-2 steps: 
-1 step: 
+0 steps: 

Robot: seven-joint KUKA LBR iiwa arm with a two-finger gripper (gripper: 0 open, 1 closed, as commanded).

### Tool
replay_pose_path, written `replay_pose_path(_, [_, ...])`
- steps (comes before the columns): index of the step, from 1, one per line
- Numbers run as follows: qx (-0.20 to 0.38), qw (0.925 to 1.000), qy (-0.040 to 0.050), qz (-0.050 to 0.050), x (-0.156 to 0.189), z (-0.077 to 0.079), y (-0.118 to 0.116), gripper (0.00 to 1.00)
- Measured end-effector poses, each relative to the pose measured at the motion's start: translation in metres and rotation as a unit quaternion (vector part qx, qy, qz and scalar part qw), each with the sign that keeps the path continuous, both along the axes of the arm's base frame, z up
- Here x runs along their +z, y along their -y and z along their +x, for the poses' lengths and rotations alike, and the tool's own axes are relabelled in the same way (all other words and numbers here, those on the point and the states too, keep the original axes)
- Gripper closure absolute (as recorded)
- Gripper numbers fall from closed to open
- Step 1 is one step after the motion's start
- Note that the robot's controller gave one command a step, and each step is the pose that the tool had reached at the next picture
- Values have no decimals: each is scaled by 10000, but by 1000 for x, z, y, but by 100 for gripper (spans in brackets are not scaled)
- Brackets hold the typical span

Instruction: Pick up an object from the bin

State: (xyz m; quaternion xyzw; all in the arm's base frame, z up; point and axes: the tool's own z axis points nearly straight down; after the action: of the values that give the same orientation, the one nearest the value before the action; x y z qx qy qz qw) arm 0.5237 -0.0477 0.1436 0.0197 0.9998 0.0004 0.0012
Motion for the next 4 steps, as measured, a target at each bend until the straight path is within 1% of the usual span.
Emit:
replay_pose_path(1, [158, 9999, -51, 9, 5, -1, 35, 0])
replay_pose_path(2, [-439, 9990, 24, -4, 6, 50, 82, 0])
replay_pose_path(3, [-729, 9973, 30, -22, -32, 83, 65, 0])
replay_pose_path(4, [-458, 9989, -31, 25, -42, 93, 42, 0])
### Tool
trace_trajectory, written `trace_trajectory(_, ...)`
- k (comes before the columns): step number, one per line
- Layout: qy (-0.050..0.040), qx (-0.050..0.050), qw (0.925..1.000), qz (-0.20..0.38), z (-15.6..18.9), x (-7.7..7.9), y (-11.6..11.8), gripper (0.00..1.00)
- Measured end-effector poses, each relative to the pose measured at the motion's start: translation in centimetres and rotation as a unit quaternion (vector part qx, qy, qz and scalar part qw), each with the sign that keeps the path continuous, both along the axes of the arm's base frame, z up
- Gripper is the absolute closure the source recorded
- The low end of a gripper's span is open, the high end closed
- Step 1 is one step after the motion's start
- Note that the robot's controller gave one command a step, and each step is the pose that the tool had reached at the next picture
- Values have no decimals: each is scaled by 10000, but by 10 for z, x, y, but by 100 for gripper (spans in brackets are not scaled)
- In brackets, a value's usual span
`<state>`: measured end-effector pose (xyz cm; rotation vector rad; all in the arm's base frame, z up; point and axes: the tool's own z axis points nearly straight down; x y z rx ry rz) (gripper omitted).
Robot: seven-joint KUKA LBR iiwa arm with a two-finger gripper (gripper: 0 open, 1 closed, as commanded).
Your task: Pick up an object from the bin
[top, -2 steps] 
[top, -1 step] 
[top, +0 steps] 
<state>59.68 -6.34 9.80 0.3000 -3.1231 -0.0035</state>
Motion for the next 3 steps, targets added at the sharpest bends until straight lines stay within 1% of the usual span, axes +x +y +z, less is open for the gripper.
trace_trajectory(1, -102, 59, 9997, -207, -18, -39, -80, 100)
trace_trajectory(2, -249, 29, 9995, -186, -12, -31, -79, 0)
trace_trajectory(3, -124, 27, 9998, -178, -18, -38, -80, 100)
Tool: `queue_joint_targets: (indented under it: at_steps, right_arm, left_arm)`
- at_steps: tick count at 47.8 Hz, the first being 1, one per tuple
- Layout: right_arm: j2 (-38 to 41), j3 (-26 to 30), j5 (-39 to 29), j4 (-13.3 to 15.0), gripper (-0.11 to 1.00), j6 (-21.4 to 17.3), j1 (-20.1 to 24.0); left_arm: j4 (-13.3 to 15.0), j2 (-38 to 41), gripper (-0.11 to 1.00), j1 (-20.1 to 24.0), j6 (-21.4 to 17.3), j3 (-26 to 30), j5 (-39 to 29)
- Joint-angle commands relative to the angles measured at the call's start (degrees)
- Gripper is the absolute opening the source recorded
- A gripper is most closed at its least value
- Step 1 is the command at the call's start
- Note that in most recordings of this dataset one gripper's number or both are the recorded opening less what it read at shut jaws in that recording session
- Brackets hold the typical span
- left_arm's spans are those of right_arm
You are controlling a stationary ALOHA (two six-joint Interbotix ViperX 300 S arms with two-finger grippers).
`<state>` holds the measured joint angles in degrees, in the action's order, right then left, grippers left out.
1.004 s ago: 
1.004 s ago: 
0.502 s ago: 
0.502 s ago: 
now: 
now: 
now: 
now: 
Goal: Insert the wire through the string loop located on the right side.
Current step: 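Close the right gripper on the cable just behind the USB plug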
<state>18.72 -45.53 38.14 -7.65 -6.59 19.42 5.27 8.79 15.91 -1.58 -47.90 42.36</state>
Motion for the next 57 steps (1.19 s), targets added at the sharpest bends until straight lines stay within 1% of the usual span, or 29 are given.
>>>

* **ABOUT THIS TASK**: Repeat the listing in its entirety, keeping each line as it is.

* **RESULT OF THE TASK**:
-2 steps: 
-1 step: 
+0 steps: 

Robot: seven-joint KUKA LBR iiwa arm with a two-finger gripper (gripper: 0 open, 1 closed, as commanded).

### Tool
replay_pose_path, written `replay_pose_path(_, [_, ...])`
- steps (comes before the columns): index of the step, from 1, one per line
- Numbers run as follows: qx (-0.20 to 0.38), qw (0.925 to 1.000), qy (-0.040 to 0.050), qz (-0.050 to 0.050), x (-0.156 to 0.189), z (-0.077 to 0.079), y (-0.118 to 0.116), gripper (0.00 to 1.00)
- Measured end-effector poses, each relative to the pose measured at the motion's start: translation in metres and rotation as a unit quaternion (vector part qx, qy, qz and scalar part qw), each with the sign that keeps the path continuous, both along the axes of the arm's base frame, z up
- Here x runs along their +z, y along their -y and z along their +x, for the poses' lengths and rotations alike, and the tool's own axes are relabelled in the same way (all other words and numbers here, those on the point and the states too, keep the original axes)
- Gripper closure absolute (as recorded)
- Gripper numbers fall from closed to open
- Step 1 is one step after the motion's start
- Note that the robot's controller gave one command a step, and each step is the pose that the tool had reached at the next picture
- Values have no decimals: each is scaled by 10000, but by 1000 for x, z, y, but by 100 for gripper (spans in brackets are not scaled)
- Brackets hold the typical span

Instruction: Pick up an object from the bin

State: (xyz m; quaternion xyzw; all in the arm's base frame, z up; point and axes: the tool's own z axis points nearly straight down; after the action: of the values that give the same orientation, the one nearest the value before the action; x y z qx qy qz qw) arm 0.5237 -0.0477 0.1436 0.0197 0.9998 0.0004 0.0012
Motion for the next 4 steps, as measured, a target at each bend until the straight path is within 1% of the usual span.
Emit:
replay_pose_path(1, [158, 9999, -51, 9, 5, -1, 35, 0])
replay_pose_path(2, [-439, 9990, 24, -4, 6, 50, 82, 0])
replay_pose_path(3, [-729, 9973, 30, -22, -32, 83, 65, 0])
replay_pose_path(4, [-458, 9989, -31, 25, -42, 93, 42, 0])
### Tool
trace_trajectory, written `trace_trajectory(_, ...)`
- k (comes before the columns): step number, one per line
- Layout: qy (-0.050..0.040), qx (-0.050..0.050), qw (0.925..1.000), qz (-0.20..0.38), z (-15.6..18.9), x (-7.7..7.9), y (-11.6..11.8), gripper (0.00..1.00)
- Measured end-effector poses, each relative to the pose measured at the motion's start: translation in centimetres and rotation as a unit quaternion (vector part qx, qy, qz and scalar part qw), each with the sign that keeps the path continuous, both along the axes of the arm's base frame, z up
- Gripper is the absolute closure the source recorded
- The low end of a gripper's span is open, the high end closed
- Step 1 is one step after the motion's start
- Note that the robot's controller gave one command a step, and each step is the pose that the tool had reached at the next picture
- Values have no decimals: each is scaled by 10000, but by 10 for z, x, y, but by 100 for gripper (spans in brackets are not scaled)
- In brackets, a value's usual span
`<state>`: measured end-effector pose (xyz cm; rotation vector rad; all in the arm's base frame, z up; point and axes: the tool's own z axis points nearly straight down; x y z rx ry rz) (gripper omitted).
Robot: seven-joint KUKA LBR iiwa arm with a two-finger gripper (gripper: 0 open, 1 closed, as commanded).
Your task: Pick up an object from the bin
[top, -2 steps] 
[top, -1 step] 
[top, +0 steps] 
<state>59.68 -6.34 9.80 0.3000 -3.1231 -0.0035</state>
Motion for the next 3 steps, targets added at the sharpest bends until straight lines stay within 1% of the usual span, axes +x +y +z, less is open for the gripper.
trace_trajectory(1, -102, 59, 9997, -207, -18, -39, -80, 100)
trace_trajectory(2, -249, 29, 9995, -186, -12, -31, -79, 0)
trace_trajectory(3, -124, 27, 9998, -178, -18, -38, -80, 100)
Tool: `queue_joint_targets: (indented under it: at_steps, right_arm, left_arm)`
- at_steps: tick count at 47.8 Hz, the first being 1, one per tuple
- Layout: right_arm: j2 (-38 to 41), j3 (-26 to 30), j5 (-39 to 29), j4 (-13.3 to 15.0), gripper (-0.11 to 1.00), j6 (-21.4 to 17.3), j1 (-20.1 to 24.0); left_arm: j4 (-13.3 to 15.0), j2 (-38 to 41), gripper (-0.11 to 1.00), j1 (-20.1 to 24.0), j6 (-21.4 to 17.3), j3 (-26 to 30), j5 (-39 to 29)
- Joint-angle commands relative to the angles measured at the call's start (degrees)
- Gripper is the absolute opening the source recorded
- A gripper is most closed at its least value
- Step 1 is the command at the call's start
- Note that in most recordings of this dataset one gripper's number or both are the recorded opening less what it read at shut jaws in that recording session
- Brackets hold the typical span
- left_arm's spans are those of right_arm
You are controlling a stationary ALOHA (two six-joint Interbotix ViperX 300 S arms with two-finger grippers).
`<state>` holds the measured joint angles in degrees, in the action's order, right then left, grippers left out.
1.004 s ago: 
1.004 s ago: 
0.502 s ago: 
0.502 s ago: 
now: 
now: 
now: 
now: 
Goal: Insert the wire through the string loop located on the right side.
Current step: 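Close the right gripper on the cable just behind the USB plug
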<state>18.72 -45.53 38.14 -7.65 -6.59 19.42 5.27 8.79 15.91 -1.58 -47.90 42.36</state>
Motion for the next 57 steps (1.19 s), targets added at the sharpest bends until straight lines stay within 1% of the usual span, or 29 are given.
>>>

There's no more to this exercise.